Venice row: Cruise ships 'dwarf' historic city
- Published
At one moment the scene is everything you expect of Venice; medieval churches, domes and bell towers, and water sparkling in the canal in front of you. But quite suddenly, this picture can be dramatically and controversially transformed.
A colossal, gleaming white cruise ship hoves into view.
Way up high on its rails, some of its thousands of passengers look down on the palaces and piazzas.
As it passes slowly down the canal, this very modern, floating resort completely dominates the scene, dwarfing the ancient city.
At the height of the season, these giants emerging from the sea one after another can bring as many as 30,000 visitors in a single day.
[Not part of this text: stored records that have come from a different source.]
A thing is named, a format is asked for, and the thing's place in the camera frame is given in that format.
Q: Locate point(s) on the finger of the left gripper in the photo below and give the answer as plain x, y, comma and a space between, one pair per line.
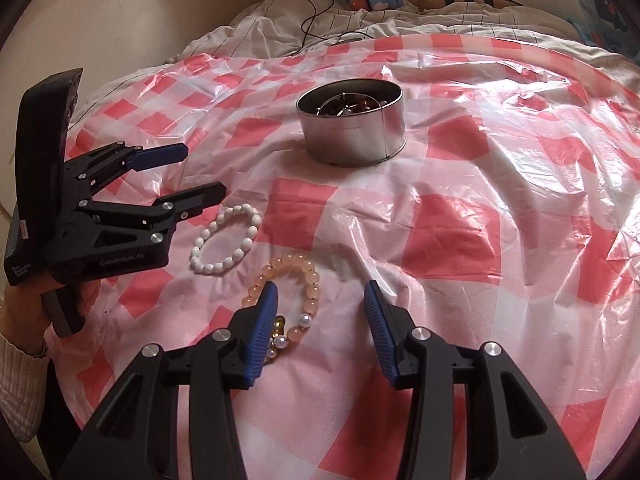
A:
96, 220
91, 172

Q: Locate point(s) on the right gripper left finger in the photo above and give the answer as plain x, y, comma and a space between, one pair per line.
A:
133, 432

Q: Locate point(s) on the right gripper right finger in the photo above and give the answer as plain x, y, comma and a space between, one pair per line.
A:
510, 433

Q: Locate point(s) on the left knit sleeve forearm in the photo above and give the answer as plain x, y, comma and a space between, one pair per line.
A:
23, 387

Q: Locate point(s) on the person left hand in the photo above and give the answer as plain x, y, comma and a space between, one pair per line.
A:
23, 318

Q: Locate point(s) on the round metal tin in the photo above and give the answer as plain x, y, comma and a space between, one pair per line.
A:
353, 122

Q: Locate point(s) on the pink checkered plastic sheet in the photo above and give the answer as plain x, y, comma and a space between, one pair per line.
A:
511, 214

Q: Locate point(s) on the white striped duvet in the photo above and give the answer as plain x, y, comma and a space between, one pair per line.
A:
276, 28

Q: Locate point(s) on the striped pillow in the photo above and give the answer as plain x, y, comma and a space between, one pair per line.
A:
439, 4

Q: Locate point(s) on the right whale curtain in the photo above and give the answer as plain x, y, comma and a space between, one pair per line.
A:
604, 26
Some resident Venetians bitterly oppose this. And over the past several months they have stepped up their campaign against the big ships.
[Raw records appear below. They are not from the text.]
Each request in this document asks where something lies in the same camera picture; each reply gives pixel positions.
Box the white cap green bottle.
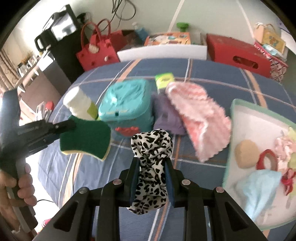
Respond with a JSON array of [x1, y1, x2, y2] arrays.
[[63, 86, 98, 121]]

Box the green yellow scrub sponge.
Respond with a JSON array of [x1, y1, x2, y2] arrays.
[[60, 116, 111, 161]]

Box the red white hair bow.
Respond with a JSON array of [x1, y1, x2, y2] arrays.
[[281, 168, 295, 196]]

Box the leopard print scrunchie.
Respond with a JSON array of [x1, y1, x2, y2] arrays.
[[128, 129, 173, 215]]

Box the pink white striped towel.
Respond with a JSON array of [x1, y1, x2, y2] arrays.
[[166, 82, 231, 163]]

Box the person's left hand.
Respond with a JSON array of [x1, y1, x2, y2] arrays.
[[1, 163, 37, 208]]

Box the light blue face mask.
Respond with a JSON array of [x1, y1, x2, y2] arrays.
[[235, 169, 281, 221]]

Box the blue plaid table cloth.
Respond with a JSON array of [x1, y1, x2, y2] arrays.
[[39, 59, 295, 240]]

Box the mint green tray box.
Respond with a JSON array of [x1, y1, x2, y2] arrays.
[[222, 99, 295, 230]]

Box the tan round sponge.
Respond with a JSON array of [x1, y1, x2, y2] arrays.
[[234, 140, 260, 169]]

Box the teal plastic lunch box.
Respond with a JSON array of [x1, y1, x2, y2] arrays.
[[98, 79, 154, 137]]

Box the black coffee machine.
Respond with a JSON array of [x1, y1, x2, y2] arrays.
[[34, 4, 84, 83]]

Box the red felt handbag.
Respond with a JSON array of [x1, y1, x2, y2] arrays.
[[76, 19, 127, 71]]

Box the pink floral cloth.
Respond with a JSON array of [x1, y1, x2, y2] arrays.
[[274, 130, 290, 174]]

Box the purple cloth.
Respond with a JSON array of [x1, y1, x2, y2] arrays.
[[152, 93, 187, 136]]

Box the green tissue pack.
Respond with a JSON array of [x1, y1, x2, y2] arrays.
[[155, 72, 175, 91]]

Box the blue water bottle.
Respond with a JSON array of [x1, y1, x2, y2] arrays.
[[132, 22, 149, 43]]

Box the orange game box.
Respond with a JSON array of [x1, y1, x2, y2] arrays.
[[144, 32, 191, 46]]

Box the white foam board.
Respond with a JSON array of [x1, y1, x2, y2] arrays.
[[117, 44, 208, 62]]

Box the patterned red white basket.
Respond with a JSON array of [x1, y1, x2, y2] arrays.
[[254, 42, 288, 83]]

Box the red cardboard box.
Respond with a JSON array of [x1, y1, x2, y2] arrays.
[[206, 34, 271, 78]]

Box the yellow gift bag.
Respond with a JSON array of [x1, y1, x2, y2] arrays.
[[253, 23, 286, 54]]

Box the red hair ring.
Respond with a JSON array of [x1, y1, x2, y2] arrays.
[[256, 149, 279, 172]]

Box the black wall cables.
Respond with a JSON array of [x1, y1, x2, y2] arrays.
[[111, 0, 137, 22]]
Back in April, they mounted a protest: taking to the water in dinghies and motor boats and swarming around one of the vast vessels, blaring klaxons and hooters.
"You are too big!" shouted one activist, bellowing up at the ship on bullhorn.
"You must go away from our city! Venice doesn't want you! Venice doesn't like you! Go away!"
'Vulgar exploitation'
For the activists the vessels are emblematic of an industry that is overwhelming their home town.
The row about the ships goes to the heart of the controversy over quite how much Venice should give itself over to tourism.
New legislation is being considered that could bring change.
"I can't stand the cruise ship business," said Silvio Testa, a spokesman for the campaign.
"It's the most evident demonstration of the vulgar exploitation of my city.
"The beauty of Venice is undoubted. But the city pays for it like a prostitute that is too beautiful.
"To see that the sophisticated city of my childhood has become Disneyland, full of bad quality souvenirs, makes me sick in the stomach.
"And these ships are the representation of the nightmare that Venice is living through."
A spokeswoman for the Venetian branch of the conservation group, Italia Nostra, reinforced that view.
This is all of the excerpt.